John Roska: On when you can skip the tax return

John Roska: On when you can skip the tax return

Q: When is it OK to not file a tax return? I hear people say they didn't earn enough to file. I'd prefer not to file, since when I do, my refund just goes to repay a student loan.

A:You don't have to file if you don't owe any tax. That usually happens when you don't have much income.

But if you don't owe tax, but taxes were withheld from your pay, you'd be entitled to a refund. You lose that refund if you don't file.

Even if your refund gets zapped to repay a debt, you might as well file and get the credit. If you don't, Uncle Sam just keeps the money without paying down your debt.

The IRS basically says you don't have to file a tax return if your taxable income, after taking all your deductions, would be zero. Then, you'd owe no tax, and the government is very happy to keep any refund they'd owe you if you did file a return.

For example, there's $760 million due 918,000 people who didn't file returns for 2010 in 2011. The 4-year limit for filing late to claim those refunds expires April 15. (There's no penalty for filing late if you don't owe tax.)

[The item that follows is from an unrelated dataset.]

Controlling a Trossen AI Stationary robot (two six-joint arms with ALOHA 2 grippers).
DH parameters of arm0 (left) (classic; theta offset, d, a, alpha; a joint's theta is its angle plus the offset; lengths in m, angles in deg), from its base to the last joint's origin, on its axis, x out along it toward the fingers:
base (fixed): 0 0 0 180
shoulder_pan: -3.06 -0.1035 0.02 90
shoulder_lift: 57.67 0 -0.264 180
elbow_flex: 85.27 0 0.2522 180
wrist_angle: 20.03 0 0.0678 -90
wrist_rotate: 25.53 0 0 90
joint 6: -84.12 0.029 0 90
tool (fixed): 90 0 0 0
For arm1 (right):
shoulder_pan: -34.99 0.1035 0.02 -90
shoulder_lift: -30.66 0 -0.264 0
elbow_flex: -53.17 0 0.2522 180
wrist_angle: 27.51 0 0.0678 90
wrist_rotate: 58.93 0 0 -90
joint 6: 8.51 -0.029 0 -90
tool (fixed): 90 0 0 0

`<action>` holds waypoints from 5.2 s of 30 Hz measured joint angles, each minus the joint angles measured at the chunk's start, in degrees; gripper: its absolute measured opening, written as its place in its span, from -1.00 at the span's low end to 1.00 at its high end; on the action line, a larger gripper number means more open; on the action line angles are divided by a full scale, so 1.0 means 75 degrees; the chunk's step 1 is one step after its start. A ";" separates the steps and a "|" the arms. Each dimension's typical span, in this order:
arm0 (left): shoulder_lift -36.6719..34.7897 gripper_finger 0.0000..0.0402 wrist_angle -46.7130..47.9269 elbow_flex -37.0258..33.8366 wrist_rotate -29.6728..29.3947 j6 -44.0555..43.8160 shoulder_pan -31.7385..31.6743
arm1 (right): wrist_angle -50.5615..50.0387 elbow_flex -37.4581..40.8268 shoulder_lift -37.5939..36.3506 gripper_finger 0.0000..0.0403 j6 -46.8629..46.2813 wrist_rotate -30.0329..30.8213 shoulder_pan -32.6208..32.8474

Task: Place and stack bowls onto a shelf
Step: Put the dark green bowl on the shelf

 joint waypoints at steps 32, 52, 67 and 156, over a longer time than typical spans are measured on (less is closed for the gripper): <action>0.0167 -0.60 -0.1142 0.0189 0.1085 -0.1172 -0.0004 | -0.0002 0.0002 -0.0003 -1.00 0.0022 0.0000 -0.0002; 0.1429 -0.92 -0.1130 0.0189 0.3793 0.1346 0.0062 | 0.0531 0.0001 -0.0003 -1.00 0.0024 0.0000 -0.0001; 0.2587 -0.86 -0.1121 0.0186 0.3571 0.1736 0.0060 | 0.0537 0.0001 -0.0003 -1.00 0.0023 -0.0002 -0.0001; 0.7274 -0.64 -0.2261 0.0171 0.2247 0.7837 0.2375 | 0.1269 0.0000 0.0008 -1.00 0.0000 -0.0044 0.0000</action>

The income limits for not filing vary according to your age and filing status. The limits are a little higher if you're 65 and older, so that seniors can earn a little more before they're required to file. The filing requirements for the State of Illinois are almost identical.

The return you file by April 15 is for the 2013 tax year. For 2013, if you're single and under 65, the income limit before you must file is $10,000. If you're single, and over 65, the limit is $11,500.

If you're married, and file jointly, and both spouses are under 65, the limit is $20,000. If one spouse is 65, the limit's $21,200. If both spouses are at least 65, the limit's $22,400.

Even if your income is below these limits, you still have to file if you owe certain special taxes, got advance payments on your Earned Income Tax Credit (EITC), or netted more than $400 from self-employment.

Not filing may save you some paperwork, but it will forfeit any refund you're entitled to, since filing is the only way to get a refund (or the EITC).

Federal tax refunds can be intercepted to repay federal debts. But only for federal debts, and only if you file a tax return. If you don't file, Uncle Sam simply keeps your refund. It's not credited to your debt.

Better to file, then, and have your lost refund reduce your debt, than just lose it. That way, at least some day you could start getting your refunds again.

But if you prefer, it's possible to reduce or stop the withholding of federal tax from your pay, so that you don't have to file to claim a refund of your overpaid federal tax. File a W-4 form with your employer. If you didn't owe tax for 2013, and your 2014 income will be less than the above filing limits, you could be exempt from withholding altogether.